# [TASK DETAILS]
Search the material and gather each line with "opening" in it.
────
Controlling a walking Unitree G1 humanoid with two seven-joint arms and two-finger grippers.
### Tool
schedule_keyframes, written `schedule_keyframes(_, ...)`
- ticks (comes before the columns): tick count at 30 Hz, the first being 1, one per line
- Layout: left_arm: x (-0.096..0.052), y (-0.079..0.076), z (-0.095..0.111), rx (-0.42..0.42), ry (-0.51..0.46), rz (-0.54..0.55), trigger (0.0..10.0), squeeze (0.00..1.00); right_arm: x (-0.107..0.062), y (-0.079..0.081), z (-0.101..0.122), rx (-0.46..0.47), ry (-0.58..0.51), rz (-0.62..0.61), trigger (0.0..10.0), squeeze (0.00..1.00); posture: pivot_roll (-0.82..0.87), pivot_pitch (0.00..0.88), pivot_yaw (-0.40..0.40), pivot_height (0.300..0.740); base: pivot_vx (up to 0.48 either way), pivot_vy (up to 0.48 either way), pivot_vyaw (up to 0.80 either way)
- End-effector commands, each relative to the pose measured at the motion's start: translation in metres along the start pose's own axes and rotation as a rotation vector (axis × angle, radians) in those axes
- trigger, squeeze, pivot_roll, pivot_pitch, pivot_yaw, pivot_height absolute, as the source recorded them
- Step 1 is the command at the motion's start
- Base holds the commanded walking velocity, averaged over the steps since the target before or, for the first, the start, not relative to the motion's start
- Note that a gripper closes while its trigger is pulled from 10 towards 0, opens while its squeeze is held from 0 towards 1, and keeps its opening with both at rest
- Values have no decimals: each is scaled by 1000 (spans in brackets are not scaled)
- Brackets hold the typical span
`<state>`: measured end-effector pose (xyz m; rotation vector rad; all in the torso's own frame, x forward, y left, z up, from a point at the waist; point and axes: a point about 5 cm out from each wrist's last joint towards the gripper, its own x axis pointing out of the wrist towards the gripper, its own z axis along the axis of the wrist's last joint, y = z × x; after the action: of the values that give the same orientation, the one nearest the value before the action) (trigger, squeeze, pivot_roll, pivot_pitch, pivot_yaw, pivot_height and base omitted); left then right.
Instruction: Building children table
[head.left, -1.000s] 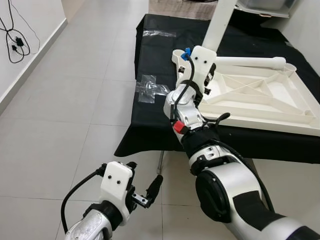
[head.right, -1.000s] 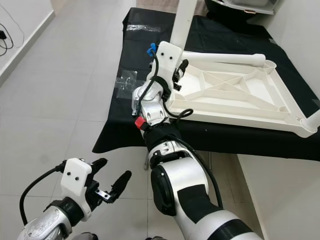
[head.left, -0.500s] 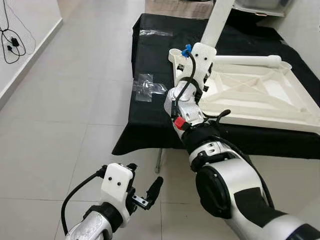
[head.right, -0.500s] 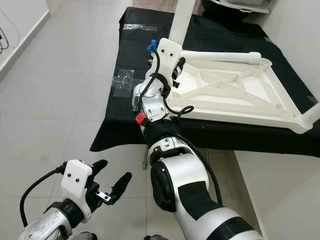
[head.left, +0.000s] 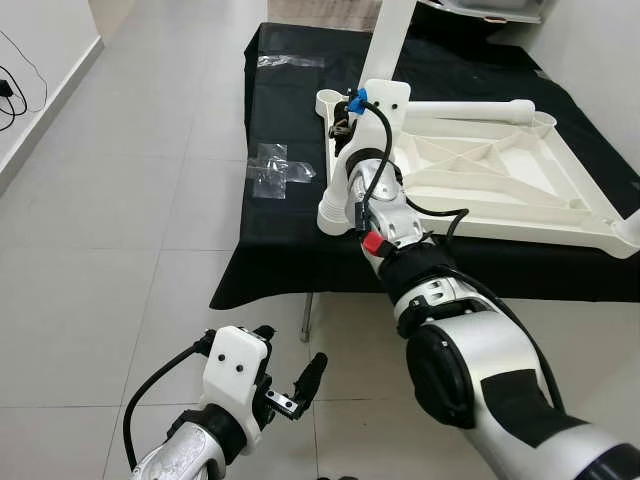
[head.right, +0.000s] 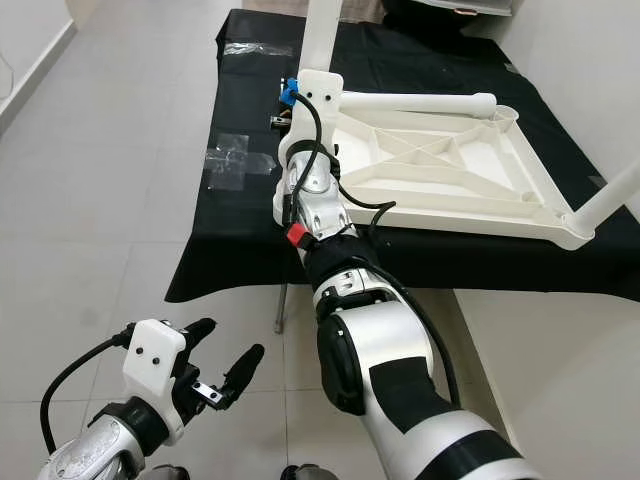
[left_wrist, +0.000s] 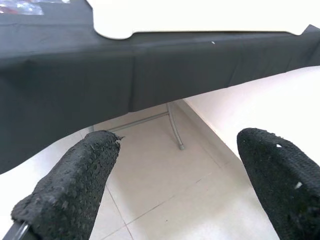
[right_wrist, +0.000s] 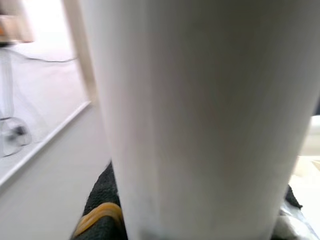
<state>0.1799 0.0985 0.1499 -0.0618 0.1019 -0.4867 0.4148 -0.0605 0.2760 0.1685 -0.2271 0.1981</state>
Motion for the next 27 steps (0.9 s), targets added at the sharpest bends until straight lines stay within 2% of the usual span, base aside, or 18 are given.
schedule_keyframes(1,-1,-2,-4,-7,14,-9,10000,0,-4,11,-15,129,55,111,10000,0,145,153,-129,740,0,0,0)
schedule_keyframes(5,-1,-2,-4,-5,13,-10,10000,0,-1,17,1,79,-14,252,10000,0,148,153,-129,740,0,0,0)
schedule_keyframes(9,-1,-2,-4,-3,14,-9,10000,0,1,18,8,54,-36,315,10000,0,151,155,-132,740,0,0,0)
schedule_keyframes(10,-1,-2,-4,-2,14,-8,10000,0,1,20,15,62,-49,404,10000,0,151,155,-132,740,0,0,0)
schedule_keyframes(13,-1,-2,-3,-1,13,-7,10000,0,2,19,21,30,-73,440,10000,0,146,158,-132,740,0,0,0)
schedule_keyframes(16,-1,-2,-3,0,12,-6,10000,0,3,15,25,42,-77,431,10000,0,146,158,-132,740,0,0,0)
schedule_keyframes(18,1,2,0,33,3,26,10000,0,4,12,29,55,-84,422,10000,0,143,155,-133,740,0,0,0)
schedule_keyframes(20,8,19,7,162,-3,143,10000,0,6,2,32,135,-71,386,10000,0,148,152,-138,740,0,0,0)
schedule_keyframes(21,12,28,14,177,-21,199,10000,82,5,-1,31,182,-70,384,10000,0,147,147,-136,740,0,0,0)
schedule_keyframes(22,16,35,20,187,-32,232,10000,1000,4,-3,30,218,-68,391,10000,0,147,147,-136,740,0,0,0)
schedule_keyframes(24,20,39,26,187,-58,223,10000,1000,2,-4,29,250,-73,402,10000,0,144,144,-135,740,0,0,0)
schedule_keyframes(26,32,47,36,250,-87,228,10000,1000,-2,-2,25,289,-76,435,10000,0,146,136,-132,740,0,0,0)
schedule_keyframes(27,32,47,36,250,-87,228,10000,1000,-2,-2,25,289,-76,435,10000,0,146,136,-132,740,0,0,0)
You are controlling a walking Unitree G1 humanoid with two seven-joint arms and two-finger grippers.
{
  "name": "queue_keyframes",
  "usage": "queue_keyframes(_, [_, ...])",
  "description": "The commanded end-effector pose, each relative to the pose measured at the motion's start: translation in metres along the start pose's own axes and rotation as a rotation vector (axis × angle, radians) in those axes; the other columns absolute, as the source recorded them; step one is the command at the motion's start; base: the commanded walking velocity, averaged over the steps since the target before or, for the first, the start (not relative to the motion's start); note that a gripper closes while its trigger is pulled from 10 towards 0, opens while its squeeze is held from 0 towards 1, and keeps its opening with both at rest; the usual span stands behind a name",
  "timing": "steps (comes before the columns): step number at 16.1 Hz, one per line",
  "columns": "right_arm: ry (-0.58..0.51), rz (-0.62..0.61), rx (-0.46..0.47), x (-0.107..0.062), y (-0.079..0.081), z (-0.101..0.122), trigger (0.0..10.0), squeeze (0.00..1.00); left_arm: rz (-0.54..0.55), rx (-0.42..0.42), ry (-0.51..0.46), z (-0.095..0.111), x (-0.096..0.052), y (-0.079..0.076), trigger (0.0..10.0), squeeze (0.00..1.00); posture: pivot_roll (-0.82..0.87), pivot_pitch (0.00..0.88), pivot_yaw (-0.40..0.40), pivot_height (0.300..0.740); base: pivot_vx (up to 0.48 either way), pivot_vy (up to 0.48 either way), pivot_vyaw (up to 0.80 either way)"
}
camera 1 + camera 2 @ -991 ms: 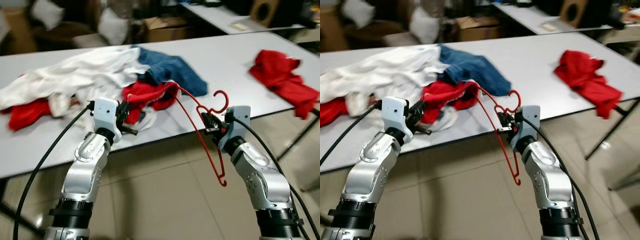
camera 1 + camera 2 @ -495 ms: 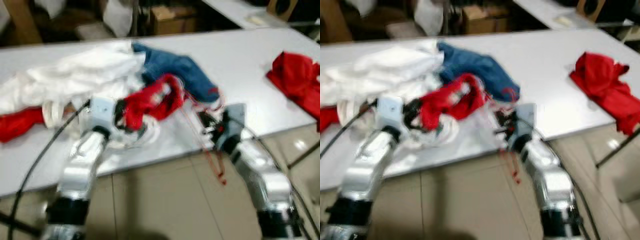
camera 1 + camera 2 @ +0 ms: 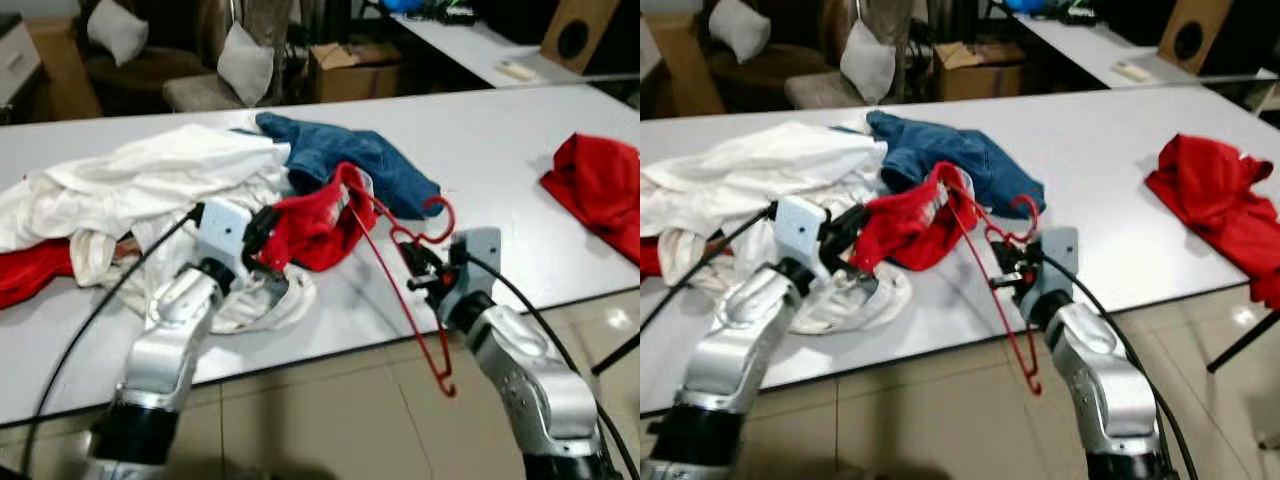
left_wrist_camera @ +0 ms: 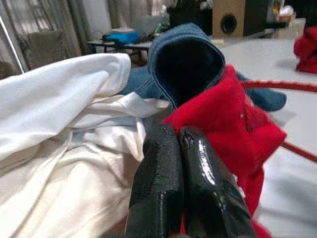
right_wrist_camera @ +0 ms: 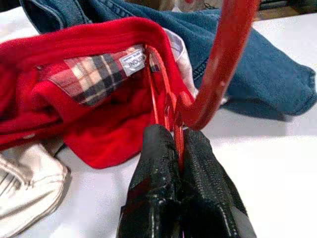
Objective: Hang hanger
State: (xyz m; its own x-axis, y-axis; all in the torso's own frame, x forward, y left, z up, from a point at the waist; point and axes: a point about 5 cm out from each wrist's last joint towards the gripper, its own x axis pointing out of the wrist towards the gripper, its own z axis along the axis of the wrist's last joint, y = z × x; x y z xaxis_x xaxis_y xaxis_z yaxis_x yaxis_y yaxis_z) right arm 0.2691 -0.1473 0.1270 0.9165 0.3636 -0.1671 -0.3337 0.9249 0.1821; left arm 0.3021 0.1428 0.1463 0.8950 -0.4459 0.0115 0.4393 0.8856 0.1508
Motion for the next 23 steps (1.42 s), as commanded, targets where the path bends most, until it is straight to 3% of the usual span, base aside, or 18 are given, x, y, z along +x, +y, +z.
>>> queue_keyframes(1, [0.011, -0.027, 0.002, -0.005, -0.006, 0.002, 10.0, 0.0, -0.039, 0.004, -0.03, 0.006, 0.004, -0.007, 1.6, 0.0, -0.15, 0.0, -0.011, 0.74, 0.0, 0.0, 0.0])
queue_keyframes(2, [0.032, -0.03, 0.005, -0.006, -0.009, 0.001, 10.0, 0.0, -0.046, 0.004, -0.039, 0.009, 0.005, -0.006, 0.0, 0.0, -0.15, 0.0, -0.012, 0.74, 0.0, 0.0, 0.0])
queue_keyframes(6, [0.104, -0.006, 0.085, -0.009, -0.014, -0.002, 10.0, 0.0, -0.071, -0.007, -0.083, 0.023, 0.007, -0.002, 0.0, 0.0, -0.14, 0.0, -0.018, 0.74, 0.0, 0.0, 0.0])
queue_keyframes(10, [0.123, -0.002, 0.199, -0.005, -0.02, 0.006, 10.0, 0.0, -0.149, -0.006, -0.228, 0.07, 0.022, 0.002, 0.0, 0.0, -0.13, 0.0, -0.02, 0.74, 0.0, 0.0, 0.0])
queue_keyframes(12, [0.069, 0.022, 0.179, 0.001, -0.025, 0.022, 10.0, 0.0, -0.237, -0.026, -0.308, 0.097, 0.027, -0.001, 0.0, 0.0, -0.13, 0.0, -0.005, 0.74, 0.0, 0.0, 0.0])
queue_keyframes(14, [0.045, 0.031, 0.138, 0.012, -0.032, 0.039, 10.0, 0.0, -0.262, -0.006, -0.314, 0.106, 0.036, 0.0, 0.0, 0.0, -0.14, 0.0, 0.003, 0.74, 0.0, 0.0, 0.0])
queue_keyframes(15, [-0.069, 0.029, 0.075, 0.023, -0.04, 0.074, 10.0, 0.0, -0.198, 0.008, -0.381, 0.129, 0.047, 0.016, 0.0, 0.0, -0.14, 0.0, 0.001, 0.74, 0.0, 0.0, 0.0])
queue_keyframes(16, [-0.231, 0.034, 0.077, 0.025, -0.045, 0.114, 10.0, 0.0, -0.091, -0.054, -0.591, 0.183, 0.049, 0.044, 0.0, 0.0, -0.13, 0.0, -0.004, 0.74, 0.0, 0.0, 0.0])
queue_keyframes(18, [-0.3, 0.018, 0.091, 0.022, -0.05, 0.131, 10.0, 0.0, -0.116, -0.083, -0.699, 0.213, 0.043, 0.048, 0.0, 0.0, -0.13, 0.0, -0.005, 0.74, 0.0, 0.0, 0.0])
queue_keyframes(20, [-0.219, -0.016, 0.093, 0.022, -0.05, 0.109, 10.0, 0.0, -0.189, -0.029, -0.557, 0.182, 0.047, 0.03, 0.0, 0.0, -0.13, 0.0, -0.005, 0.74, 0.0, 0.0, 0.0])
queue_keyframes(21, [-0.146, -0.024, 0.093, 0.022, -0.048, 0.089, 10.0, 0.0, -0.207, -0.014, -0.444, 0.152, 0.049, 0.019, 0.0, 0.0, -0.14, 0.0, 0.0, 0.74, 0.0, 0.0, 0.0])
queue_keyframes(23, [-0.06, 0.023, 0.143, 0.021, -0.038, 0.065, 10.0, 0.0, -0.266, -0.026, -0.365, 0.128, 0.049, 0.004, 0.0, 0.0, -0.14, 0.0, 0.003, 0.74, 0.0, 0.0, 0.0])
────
# [EXERCISE ANSWER]
- Note that a gripper closes while its trigger is pulled from 10 towards 0, opens while its squeeze is held from 0 towards 1, and keeps its opening with both at rest
  "description": "The commanded end-effector pose, each relative to the pose measured at the motion's start: translation in metres along the start pose's own axes and rotation as a rotation vector (axis × angle, radians) in those axes; the other columns absolute, as the source recorded them; step one is the command at the motion's start; base: the commanded walking velocity, averaged over the steps since the target before or, for the first, the start (not relative to the motion's start); note that a gripper closes while its trigger is pulled from 10 towards 0, opens while its squeeze is held from 0 towards 1, and keeps its opening with both at rest; the usual span stands behind a name",

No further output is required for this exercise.